→ **Data supplied**:
################
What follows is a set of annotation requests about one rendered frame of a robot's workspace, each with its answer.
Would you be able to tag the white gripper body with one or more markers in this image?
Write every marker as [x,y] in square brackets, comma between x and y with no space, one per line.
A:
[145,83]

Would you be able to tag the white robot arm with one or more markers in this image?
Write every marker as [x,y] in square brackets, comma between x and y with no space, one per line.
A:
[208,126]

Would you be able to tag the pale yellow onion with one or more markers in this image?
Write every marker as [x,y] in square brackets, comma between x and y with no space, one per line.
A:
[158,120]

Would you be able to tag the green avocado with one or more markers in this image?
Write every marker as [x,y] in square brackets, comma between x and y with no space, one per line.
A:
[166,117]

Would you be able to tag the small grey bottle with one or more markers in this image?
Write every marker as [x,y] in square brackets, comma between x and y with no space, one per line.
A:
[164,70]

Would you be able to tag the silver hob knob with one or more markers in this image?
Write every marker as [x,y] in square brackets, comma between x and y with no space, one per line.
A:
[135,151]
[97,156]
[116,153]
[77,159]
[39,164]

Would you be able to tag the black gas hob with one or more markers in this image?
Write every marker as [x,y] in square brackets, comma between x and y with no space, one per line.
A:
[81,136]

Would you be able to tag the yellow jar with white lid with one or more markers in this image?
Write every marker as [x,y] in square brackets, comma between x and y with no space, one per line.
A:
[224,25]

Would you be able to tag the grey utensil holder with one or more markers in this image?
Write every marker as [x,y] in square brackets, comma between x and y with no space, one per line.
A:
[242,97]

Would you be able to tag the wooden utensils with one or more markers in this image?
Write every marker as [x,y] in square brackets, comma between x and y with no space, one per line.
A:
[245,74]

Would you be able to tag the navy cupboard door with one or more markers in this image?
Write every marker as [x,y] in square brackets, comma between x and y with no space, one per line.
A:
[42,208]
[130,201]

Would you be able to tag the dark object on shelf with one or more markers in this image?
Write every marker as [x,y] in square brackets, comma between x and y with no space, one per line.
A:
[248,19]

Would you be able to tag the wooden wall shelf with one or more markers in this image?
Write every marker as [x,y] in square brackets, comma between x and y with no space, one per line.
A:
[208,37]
################
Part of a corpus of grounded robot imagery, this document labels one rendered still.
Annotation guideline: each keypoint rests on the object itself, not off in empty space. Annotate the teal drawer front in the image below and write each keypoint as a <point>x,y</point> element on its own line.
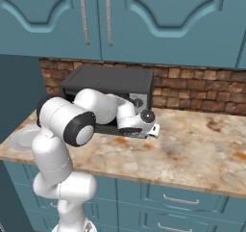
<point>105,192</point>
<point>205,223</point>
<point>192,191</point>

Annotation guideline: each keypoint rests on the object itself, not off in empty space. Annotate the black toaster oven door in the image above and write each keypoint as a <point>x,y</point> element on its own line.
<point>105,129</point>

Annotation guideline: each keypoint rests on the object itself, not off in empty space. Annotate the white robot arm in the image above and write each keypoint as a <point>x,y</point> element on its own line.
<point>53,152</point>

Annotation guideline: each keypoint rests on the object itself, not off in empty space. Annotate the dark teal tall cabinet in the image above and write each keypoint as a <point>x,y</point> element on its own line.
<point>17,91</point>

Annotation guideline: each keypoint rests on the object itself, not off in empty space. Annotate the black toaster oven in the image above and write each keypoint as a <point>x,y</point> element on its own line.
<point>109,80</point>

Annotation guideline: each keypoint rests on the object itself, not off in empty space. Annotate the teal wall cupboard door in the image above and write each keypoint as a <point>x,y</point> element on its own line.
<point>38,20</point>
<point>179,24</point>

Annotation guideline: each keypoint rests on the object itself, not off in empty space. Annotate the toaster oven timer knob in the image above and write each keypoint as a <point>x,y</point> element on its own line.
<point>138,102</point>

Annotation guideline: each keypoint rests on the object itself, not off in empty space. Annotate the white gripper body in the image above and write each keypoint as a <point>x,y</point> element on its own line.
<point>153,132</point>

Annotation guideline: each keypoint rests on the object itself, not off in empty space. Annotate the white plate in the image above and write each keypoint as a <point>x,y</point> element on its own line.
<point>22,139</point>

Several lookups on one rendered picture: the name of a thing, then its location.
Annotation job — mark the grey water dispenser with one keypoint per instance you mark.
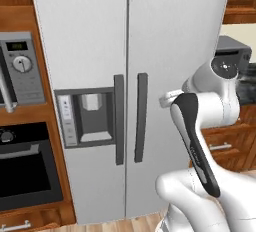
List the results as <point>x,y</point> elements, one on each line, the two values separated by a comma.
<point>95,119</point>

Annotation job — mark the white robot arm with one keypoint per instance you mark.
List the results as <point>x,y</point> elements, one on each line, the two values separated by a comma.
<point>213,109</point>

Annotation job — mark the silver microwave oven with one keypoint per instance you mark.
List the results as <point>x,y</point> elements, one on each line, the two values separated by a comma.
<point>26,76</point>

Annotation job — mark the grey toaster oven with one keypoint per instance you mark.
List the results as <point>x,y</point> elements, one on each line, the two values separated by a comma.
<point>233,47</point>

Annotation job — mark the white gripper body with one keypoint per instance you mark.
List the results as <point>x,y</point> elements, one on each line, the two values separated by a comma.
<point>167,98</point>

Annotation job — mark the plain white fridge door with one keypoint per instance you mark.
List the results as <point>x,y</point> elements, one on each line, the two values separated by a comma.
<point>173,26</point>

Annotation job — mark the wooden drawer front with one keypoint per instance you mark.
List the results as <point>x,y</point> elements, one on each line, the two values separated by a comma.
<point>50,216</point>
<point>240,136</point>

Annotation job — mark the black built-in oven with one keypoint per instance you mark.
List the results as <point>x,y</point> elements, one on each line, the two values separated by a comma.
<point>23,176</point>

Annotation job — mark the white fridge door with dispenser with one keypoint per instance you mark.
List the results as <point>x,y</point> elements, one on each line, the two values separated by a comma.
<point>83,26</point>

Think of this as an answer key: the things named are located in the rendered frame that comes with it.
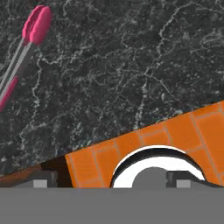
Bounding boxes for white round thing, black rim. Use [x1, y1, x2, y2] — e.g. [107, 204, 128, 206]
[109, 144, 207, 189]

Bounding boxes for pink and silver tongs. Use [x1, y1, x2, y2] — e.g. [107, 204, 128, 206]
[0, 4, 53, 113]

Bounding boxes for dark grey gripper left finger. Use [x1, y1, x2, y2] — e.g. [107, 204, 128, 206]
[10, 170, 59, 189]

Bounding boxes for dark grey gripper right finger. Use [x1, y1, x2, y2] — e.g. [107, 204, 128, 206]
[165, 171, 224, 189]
################
→ **Exercise aim**:
How many of the lines in the material hold the word "wall"? Give that number alone.

→ **Reply**:
2